= INSTRUCTIONS TO FOLLOW =
Print out the data below with every line intact.

= EXERCISE DATA =
*** Block opens ***

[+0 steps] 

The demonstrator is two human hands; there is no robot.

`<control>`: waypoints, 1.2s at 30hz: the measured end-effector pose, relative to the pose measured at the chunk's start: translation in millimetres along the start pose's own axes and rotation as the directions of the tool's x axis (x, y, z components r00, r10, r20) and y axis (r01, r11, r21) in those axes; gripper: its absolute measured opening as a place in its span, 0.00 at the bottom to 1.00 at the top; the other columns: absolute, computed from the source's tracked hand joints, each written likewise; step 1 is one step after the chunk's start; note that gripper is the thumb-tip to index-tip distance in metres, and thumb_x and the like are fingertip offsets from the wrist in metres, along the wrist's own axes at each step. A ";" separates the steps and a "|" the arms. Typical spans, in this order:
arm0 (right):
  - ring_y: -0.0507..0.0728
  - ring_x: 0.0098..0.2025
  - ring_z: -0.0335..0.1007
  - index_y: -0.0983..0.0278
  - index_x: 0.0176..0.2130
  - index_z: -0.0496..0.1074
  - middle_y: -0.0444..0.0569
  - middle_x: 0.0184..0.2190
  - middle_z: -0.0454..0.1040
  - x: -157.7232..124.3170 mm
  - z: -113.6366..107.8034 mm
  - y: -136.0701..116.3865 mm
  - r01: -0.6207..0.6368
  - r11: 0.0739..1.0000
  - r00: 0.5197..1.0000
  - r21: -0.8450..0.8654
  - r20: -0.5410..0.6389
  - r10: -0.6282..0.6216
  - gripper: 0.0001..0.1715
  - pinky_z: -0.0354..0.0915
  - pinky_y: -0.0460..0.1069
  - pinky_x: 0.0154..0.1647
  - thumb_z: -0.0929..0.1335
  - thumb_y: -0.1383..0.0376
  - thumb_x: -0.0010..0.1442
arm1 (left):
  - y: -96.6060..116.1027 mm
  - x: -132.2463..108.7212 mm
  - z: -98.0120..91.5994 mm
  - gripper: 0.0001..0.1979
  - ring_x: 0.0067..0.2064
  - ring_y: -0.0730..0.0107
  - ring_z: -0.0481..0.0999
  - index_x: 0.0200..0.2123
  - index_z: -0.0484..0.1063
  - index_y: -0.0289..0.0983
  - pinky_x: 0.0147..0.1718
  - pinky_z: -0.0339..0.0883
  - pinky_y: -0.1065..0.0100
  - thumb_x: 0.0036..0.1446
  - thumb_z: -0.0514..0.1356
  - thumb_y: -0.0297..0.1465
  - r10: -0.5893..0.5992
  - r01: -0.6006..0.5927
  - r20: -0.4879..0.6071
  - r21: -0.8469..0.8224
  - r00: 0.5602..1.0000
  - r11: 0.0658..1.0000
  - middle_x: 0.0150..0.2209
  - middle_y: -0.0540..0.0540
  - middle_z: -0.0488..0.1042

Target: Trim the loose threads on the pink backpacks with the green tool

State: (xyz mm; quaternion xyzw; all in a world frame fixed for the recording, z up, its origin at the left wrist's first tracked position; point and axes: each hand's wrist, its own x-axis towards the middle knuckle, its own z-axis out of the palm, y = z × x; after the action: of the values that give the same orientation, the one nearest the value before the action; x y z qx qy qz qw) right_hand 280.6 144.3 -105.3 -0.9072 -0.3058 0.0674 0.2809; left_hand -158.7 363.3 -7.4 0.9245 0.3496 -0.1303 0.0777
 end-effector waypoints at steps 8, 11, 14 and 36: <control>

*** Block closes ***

= ANSWER TO THIS PROBLEM =
[+0 steps] 

The demonstrator is two human hands; there is no robot.

`<control>`: waypoints, 1.2s at 30hz: the measured end-effector pose, relative to the pose measured at the chunk's start: translation in millimetres along the start pose's own axes and rotation as the directions of the tool's x axis (x, y, z components r00, r10, r20) and y axis (r01, r11, r21) in those axes; gripper: its absolute measured opening as a place in its span, 0.00 at the bottom to 1.00 at the top; the other columns: absolute, computed from the source's tracked hand joints, each written likewise; step 1 is one step after the chunk's start; note that gripper is the thumb-tip to index-tip distance in metres, and thumb_x and the like are fingertip offsets from the wrist in metres, along the wrist's own axes at each step. A ";" separates the steps and a "|" the arms. Typical spans, in this order:
arm0 (right):
  - ring_y: -0.0507..0.0728
  - ring_x: 0.0098..0.2025
  - ring_z: -0.0335..0.1007
  - index_y: -0.0983..0.0278
  - index_x: 0.0176..0.2130
  - index_z: -0.0496..0.1074
  - middle_y: -0.0444..0.0569
  - middle_x: 0.0184..0.2190
  - middle_z: -0.0454..0.1040
  - x: -157.7232..124.3170 mm
  - z: -113.6366..107.8034 mm
  - y: -136.0701..116.3865 mm
  - r01: -0.6207..0.6368
  - r11: 0.0739..1.0000
  - r00: 0.5197..1.0000
  - r21: -0.8450..0.8654
  - r20: -0.5410..0.6389
  - r10: -0.6282..0.6216
  - gripper: 0.0001..0.1715
  - pinky_z: -0.0354..0.0915
  - pinky_y: -0.0460..0.1069
  - pinky_x: 0.0154..0.1647
  - thumb_z: -0.0929..0.1335
  - thumb_y: -0.1383..0.0376
  - thumb_x: -0.0010..0.1442
arm1 (left):
  - y: -96.6060..116.1027 mm
  - x: -132.2463..108.7212 mm
  - z: -98.0120..91.5994 mm
  - gripper: 0.0001..0.1979
  - ring_x: 0.0067..0.2064
  - ring_y: -0.0730..0.0107
  - ring_z: -0.0481..0.0999
  - index_x: 0.0200..0.2123
  - index_z: -0.0484..0.1063
  - index_y: -0.0289..0.0983
  - pinky_x: 0.0147..0.1718
  - pinky_z: -0.0339..0.0883
  - pinky_y: -0.1065..0.0100
  - thumb_x: 0.0036..0.1446
  - thumb_z: -0.0514..0.1356
  - thumb_y: -0.0297..0.1465
  - r10: -0.5893..0.5992
  - r01: -0.6006..0.5927
  - r20: -0.4879..0.6071
  - r21: -0.8469..0.8224
  - r00: 0.5602..1.0000
  - r11: 0.0658..1.0000
  - middle_x: 0.0150..0.2209
  - middle_y: -0.0540..0.0540
  - middle_z: -0.0488..0.1042

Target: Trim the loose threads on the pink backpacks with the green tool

State: (xyz mm; quaternion xyzw; all in a world frame fixed for the recording, z up, its origin at the left wrist's first tracked position; point and axes: each hand's wrist, its own x-axis towards the middle knuckle, its own z-axis out of the palm, y = z × x; after the action: of the values that give the same orientation, the one nearest the value before the action; x y z qx qy qz qw) right_hand 280.6 144.3 -105.3 -0.9072 -0.3058 0.0674 0.2809; left_hand -158.7 363.3 -7.4 0.9245 0.3496 -0.1303 0.0777
 end-effector waypoints at steps 8, 11, 14 and 36: <control>

This concludes the answer.